* [WHAT TO DO]: Output all entries below exactly as they are given.
##############################
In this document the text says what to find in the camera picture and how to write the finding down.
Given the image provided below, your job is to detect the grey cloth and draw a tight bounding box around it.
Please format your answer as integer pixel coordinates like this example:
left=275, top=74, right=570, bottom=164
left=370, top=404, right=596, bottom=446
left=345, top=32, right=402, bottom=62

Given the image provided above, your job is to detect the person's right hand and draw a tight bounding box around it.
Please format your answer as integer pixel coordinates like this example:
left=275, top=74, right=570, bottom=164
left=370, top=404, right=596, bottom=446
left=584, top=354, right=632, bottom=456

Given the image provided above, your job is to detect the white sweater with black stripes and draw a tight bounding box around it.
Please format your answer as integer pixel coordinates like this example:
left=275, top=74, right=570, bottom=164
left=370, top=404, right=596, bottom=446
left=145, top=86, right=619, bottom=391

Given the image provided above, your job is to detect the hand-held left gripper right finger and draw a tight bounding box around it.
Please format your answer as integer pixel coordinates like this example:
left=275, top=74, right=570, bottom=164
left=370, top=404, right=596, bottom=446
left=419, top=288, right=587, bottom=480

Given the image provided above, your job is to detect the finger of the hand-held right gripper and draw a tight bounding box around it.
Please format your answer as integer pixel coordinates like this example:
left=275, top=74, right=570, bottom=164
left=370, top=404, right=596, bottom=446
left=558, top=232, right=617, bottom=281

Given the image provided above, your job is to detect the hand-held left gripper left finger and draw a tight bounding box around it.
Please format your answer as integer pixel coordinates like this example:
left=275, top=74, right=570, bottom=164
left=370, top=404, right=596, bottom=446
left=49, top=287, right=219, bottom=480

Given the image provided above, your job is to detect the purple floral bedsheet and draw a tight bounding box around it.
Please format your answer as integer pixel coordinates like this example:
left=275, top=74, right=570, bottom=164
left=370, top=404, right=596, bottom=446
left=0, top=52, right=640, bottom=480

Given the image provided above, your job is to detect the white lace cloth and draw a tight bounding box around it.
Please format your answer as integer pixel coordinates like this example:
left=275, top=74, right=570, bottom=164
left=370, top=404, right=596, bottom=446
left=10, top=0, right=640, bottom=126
##############################
* [TASK OUTPUT]:
In this document the text says what to find in the camera picture and how to write the finding down.
Given the image provided below, your job is to detect the grey cloth and draw a tight bounding box around it.
Please format your answer as integer pixel coordinates like this example:
left=275, top=74, right=570, bottom=164
left=370, top=404, right=596, bottom=446
left=345, top=32, right=402, bottom=62

Given the image provided above, your job is to detect the person's right hand and draw a tight bounding box around it.
Please format your answer as integer pixel coordinates like this example:
left=275, top=74, right=570, bottom=164
left=370, top=404, right=596, bottom=446
left=584, top=354, right=632, bottom=456

Given the image provided above, your job is to detect the white sweater with black stripes and draw a tight bounding box around it.
Please format your answer as integer pixel coordinates like this example:
left=275, top=74, right=570, bottom=164
left=370, top=404, right=596, bottom=446
left=145, top=86, right=619, bottom=391

Given the image provided above, your job is to detect the hand-held left gripper right finger and draw a tight bounding box around it.
Please format your answer as integer pixel coordinates like this example:
left=275, top=74, right=570, bottom=164
left=370, top=404, right=596, bottom=446
left=419, top=288, right=587, bottom=480

Given the image provided above, your job is to detect the finger of the hand-held right gripper and draw a tight bounding box around it.
Please format your answer as integer pixel coordinates like this example:
left=275, top=74, right=570, bottom=164
left=370, top=404, right=596, bottom=446
left=558, top=232, right=617, bottom=281

Given the image provided above, your job is to detect the hand-held left gripper left finger and draw a tight bounding box around it.
Please format your answer as integer pixel coordinates like this example:
left=275, top=74, right=570, bottom=164
left=370, top=404, right=596, bottom=446
left=49, top=287, right=219, bottom=480

Given the image provided above, your job is to detect the purple floral bedsheet and draw a tight bounding box around it.
Please format your answer as integer pixel coordinates like this example:
left=275, top=74, right=570, bottom=164
left=370, top=404, right=596, bottom=446
left=0, top=52, right=640, bottom=480

Given the image provided above, your job is to detect the white lace cloth and draw a tight bounding box around it.
Please format your answer as integer pixel coordinates like this example:
left=275, top=74, right=570, bottom=164
left=370, top=404, right=596, bottom=446
left=10, top=0, right=640, bottom=126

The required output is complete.